A "Civilização" da Transparência em Risco
A legitimidade de uma Casa Legislativa não reside apenas no voto que elegeu seus membros, mas na manutenção contínua de uma "civilização política" baseada na moralidade e na eficiência. Quando as decisões se afastam do rigor técnico e dos princípios da administração pública, ocorre o que podemos chamar de um "apagão institucional".
Para uma cidade que se projeta como um polo de modernidade e infraestrutura no Brasil, permitir que seu legislativo retroceda em termos de transparência é, na prática, um retorno à "Idade das Pedras" administrativa. Uma Câmara que ignora a fiscalização rigorosa e a responsabilidade fiscal deixa de ser um motor de progresso para se tornar um peso morto sobre o orçamento municipal.
Os Pilares do Ultimato
Para evitar o esvaziamento de sua relevância, a Câmara deve se submeter a uma reforma baseada em três eixos inegociáveis:
Eficiência Administrativa: A gestão dos recursos internos e a condução dos projetos de lei devem espelhar a agilidade que a iniciativa privada exige de uma cidade globalizada.
Moralidade Constitucional: O respeito ao Artigo 37 da Constituição não é opcional. A ética deve prevalecer sobre acordos de bastidores que não beneficiam o coletivo.
Responsabilidade Fiscal: Em tempos de grandes obras estruturantes e desafios de mobilidade, cada centavo do contribuinte deve ser tratado com a máxima austeridade, sob o risco de comprometer a viabilidade futura do município.
O Perigo da Instituição "Vazia"
O maior risco que a Câmara de Balneário Camboriú enfrenta hoje não é a sua dissolução física, mas a sua perda de significado. Uma instituição que não se adequa aos novos padrões de conformidade (compliance) e ética digital torna-se obsoleta.
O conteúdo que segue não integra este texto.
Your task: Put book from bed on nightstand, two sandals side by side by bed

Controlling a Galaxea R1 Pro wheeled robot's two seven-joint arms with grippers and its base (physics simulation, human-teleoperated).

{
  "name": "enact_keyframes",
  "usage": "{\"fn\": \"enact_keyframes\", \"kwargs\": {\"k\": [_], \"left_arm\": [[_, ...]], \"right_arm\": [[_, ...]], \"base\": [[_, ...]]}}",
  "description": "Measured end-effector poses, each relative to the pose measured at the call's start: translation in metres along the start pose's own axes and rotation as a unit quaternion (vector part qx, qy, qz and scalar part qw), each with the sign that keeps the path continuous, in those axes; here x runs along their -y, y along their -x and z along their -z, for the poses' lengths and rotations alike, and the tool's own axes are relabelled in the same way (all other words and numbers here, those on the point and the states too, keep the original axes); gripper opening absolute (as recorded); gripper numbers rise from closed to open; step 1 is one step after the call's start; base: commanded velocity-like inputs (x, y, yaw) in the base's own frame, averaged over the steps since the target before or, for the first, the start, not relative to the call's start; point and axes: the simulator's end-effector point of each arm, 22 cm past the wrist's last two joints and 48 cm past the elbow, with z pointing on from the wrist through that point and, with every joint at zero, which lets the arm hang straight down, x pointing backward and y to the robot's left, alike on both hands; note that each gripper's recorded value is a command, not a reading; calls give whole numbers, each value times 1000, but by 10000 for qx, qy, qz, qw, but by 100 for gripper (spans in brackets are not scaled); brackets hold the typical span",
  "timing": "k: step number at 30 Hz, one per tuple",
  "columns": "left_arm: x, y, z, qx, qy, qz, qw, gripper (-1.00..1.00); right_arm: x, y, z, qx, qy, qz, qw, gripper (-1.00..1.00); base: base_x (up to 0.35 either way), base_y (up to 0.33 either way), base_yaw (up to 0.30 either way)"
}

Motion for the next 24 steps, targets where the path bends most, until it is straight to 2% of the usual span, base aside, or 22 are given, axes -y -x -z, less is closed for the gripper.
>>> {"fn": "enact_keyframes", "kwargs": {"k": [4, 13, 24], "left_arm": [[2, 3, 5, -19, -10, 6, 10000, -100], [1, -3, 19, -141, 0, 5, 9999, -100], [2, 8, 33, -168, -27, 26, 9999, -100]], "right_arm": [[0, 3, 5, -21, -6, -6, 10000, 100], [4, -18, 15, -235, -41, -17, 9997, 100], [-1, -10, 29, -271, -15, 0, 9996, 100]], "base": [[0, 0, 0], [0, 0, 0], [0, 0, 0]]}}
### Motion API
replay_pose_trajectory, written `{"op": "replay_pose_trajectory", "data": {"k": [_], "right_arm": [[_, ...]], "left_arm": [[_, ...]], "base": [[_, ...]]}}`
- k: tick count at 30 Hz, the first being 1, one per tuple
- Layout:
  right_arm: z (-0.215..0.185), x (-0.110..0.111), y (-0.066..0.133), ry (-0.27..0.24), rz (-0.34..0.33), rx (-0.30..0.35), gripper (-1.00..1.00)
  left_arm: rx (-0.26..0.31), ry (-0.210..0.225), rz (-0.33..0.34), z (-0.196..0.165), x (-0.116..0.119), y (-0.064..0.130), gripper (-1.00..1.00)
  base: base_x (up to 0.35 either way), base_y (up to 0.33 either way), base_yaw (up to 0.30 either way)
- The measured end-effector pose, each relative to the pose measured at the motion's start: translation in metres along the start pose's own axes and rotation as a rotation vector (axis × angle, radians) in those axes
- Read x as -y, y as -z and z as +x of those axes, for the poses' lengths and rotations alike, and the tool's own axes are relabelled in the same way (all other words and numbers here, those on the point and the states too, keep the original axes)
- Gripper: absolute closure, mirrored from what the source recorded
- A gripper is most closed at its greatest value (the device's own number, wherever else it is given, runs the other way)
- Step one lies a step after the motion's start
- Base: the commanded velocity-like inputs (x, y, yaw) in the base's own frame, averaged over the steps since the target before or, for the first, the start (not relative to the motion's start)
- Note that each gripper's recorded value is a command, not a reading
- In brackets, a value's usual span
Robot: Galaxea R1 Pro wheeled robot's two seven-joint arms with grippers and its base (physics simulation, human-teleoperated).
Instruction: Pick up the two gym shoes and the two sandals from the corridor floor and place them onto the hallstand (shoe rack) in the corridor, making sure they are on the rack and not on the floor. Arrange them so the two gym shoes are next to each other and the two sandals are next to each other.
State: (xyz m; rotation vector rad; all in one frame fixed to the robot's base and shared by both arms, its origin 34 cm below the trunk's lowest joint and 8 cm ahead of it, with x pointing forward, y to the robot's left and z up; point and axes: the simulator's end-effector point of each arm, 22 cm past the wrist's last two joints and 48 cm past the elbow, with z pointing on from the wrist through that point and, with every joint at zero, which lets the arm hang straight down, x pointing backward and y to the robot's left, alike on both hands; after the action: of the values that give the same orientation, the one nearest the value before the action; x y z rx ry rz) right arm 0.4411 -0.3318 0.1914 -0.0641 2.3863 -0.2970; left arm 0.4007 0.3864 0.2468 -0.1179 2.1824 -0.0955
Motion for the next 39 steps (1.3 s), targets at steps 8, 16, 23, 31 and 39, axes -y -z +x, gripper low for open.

Ela se torna "vazia" quando o cidadão não se sente mais representado por suas deliberações, vendo nela apenas um entrave burocrático ou um centro de custos sem retorno social.
Se o legislativo não abraçar essa reforma ética de forma genuína, ele assina sua própria sentença de irrelevância. O futuro de Balneário Camboriú — uma cidade que olha para o horizonte e para as estrelas — não comporta uma política estagnada no passado. O ultimato foi dado pela sociedade; cabe à Casa do Povo decidir se será protagonista do futuro ou um fóssil de uma era de ineficiência.